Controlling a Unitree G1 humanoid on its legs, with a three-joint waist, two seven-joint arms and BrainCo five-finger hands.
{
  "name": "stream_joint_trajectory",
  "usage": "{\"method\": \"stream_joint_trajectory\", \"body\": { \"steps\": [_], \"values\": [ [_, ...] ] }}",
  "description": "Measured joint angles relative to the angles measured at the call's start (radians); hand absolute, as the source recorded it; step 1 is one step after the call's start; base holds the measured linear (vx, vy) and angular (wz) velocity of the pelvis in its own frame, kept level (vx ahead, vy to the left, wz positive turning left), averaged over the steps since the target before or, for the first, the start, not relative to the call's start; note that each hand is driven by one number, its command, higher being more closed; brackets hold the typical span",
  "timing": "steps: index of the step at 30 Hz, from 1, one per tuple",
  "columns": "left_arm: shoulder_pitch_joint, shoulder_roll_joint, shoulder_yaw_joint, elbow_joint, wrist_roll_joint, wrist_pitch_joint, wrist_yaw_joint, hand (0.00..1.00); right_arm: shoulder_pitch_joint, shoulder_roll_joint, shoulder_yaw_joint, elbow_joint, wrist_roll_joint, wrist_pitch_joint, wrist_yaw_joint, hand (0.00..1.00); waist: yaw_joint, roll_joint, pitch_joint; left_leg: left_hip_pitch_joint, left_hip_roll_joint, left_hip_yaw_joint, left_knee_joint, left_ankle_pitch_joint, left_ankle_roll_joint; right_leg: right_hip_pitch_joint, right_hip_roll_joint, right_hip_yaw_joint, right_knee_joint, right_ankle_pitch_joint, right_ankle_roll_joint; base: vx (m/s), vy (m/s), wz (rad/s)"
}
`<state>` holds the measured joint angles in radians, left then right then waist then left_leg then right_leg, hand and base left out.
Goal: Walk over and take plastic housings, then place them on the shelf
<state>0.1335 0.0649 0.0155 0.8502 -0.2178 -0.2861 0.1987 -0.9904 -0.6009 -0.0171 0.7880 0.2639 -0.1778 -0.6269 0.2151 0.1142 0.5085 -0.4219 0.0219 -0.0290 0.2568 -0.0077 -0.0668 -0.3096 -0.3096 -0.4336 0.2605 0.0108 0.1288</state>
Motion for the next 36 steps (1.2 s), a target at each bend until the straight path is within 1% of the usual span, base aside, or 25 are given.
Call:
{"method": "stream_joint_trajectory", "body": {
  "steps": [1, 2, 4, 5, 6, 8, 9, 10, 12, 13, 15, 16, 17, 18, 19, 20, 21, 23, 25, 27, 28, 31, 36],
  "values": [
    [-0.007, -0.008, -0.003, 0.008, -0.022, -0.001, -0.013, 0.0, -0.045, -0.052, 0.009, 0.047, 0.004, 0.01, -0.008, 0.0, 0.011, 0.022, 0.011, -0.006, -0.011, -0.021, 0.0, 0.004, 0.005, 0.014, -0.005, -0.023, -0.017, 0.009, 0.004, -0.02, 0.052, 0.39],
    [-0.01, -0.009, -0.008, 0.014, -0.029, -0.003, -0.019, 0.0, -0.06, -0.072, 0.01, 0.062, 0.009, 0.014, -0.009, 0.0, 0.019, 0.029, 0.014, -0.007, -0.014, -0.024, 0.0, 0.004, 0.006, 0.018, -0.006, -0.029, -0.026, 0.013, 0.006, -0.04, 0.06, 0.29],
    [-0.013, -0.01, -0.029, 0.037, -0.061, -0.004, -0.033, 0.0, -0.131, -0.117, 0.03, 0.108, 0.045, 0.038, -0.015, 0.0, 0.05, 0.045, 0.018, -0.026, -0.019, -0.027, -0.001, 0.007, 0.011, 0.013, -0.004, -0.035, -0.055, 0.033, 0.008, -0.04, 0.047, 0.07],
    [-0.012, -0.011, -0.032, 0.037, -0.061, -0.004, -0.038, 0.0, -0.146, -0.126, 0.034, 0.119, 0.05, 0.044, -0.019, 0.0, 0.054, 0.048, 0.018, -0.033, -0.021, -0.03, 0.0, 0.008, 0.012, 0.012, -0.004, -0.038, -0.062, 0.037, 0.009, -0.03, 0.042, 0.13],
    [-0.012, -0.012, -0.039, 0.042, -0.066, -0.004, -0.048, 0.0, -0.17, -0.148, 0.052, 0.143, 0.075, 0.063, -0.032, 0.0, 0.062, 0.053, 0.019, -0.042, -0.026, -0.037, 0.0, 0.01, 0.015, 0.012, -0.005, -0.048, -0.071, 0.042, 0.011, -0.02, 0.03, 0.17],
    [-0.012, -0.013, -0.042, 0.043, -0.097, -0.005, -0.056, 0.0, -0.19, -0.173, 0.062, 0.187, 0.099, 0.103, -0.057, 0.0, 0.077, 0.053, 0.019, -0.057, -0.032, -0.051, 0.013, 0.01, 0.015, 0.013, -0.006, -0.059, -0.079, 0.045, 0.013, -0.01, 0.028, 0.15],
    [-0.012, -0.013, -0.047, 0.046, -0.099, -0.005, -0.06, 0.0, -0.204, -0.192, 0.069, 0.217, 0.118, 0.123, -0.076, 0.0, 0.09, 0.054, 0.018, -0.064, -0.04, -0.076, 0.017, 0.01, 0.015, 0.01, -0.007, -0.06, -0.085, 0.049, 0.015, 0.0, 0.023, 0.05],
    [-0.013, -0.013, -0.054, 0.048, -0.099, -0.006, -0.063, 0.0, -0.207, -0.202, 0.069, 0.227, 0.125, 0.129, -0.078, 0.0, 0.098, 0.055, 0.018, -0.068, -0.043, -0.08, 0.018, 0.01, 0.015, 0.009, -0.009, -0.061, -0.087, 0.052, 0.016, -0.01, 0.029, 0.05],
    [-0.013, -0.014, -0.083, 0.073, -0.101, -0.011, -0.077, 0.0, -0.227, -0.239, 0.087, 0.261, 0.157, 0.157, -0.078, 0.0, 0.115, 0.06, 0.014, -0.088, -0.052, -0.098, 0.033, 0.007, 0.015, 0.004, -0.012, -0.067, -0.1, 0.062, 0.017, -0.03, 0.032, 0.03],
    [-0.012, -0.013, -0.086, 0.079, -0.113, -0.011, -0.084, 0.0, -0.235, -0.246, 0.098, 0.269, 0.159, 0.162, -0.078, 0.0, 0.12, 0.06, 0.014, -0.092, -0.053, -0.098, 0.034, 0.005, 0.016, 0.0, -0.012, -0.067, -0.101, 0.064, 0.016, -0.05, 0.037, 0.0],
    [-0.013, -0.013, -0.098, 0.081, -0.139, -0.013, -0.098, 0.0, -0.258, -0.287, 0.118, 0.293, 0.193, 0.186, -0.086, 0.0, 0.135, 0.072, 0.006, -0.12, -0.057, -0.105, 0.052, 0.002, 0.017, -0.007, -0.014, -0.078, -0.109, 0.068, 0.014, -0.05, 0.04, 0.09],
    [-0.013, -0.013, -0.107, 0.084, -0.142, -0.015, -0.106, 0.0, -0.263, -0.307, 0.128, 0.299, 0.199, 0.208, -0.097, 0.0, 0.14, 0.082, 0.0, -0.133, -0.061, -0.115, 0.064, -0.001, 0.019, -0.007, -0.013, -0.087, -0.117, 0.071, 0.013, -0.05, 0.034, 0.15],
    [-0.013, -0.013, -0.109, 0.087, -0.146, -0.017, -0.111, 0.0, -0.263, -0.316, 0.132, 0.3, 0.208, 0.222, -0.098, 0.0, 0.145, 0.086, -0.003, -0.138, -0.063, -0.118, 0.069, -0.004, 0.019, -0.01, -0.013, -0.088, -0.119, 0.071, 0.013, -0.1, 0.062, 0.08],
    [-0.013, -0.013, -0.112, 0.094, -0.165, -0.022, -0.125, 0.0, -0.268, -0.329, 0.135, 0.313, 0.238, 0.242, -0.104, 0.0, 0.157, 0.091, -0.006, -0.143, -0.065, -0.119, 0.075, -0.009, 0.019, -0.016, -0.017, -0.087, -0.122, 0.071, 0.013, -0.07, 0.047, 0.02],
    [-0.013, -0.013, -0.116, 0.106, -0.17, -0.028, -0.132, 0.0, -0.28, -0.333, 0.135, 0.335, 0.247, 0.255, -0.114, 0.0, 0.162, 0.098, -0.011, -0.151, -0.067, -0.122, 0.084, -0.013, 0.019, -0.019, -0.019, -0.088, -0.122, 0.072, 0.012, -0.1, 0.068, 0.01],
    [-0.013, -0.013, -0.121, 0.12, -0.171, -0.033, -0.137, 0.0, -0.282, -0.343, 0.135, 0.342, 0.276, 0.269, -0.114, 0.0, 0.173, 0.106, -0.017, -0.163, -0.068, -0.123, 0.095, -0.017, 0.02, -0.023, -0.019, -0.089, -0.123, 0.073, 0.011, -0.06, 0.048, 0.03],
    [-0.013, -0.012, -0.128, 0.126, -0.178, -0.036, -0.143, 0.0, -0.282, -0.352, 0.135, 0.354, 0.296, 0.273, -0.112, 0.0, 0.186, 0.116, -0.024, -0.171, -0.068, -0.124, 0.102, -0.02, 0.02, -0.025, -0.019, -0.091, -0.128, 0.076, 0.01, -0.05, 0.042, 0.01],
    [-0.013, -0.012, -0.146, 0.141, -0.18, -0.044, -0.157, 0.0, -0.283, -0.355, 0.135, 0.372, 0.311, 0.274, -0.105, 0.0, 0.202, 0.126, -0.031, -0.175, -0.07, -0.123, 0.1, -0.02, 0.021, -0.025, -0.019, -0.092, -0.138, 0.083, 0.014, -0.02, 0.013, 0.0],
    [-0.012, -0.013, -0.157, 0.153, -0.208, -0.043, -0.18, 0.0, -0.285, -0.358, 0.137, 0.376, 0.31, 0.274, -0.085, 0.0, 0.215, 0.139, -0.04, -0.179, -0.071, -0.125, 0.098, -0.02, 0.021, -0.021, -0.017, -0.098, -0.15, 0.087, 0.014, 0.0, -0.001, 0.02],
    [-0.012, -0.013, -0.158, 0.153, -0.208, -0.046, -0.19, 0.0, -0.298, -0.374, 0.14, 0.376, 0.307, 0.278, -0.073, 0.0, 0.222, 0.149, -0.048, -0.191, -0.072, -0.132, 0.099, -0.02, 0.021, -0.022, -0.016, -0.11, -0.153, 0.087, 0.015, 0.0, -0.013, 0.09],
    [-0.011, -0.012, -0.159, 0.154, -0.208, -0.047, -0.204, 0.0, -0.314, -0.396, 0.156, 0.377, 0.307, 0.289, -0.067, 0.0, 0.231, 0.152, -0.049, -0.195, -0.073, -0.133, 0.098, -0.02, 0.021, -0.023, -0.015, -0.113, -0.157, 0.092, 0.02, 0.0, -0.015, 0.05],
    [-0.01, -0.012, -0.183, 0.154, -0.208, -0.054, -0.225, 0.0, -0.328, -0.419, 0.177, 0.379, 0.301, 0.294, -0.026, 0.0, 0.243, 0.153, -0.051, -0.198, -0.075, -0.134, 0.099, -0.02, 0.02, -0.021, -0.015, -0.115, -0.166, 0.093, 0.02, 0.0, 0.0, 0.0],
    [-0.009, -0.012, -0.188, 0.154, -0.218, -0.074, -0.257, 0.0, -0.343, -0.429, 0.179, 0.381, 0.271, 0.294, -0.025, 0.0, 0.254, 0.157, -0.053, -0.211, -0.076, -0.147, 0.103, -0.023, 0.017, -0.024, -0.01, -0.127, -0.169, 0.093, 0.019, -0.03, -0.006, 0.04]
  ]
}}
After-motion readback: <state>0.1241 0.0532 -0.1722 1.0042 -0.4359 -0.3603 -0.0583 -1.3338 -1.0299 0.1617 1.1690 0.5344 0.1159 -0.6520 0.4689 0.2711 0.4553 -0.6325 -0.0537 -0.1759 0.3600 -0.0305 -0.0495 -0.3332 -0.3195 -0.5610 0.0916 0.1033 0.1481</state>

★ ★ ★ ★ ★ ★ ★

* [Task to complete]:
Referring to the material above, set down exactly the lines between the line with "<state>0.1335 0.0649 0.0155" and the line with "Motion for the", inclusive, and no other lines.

* [Finished exercise]:
<state>0.1335 0.0649 0.0155 0.8502 -0.2178 -0.2861 0.1987 -0.9904 -0.6009 -0.0171 0.7880 0.2639 -0.1778 -0.6269 0.2151 0.1142 0.5085 -0.4219 0.0219 -0.0290 0.2568 -0.0077 -0.0668 -0.3096 -0.3096 -0.4336 0.2605 0.0108 0.1288</state>
Motion for the next 36 steps (1.2 s), a target at each bend until the straight path is within 1% of the usual span, base aside, or 25 are given.

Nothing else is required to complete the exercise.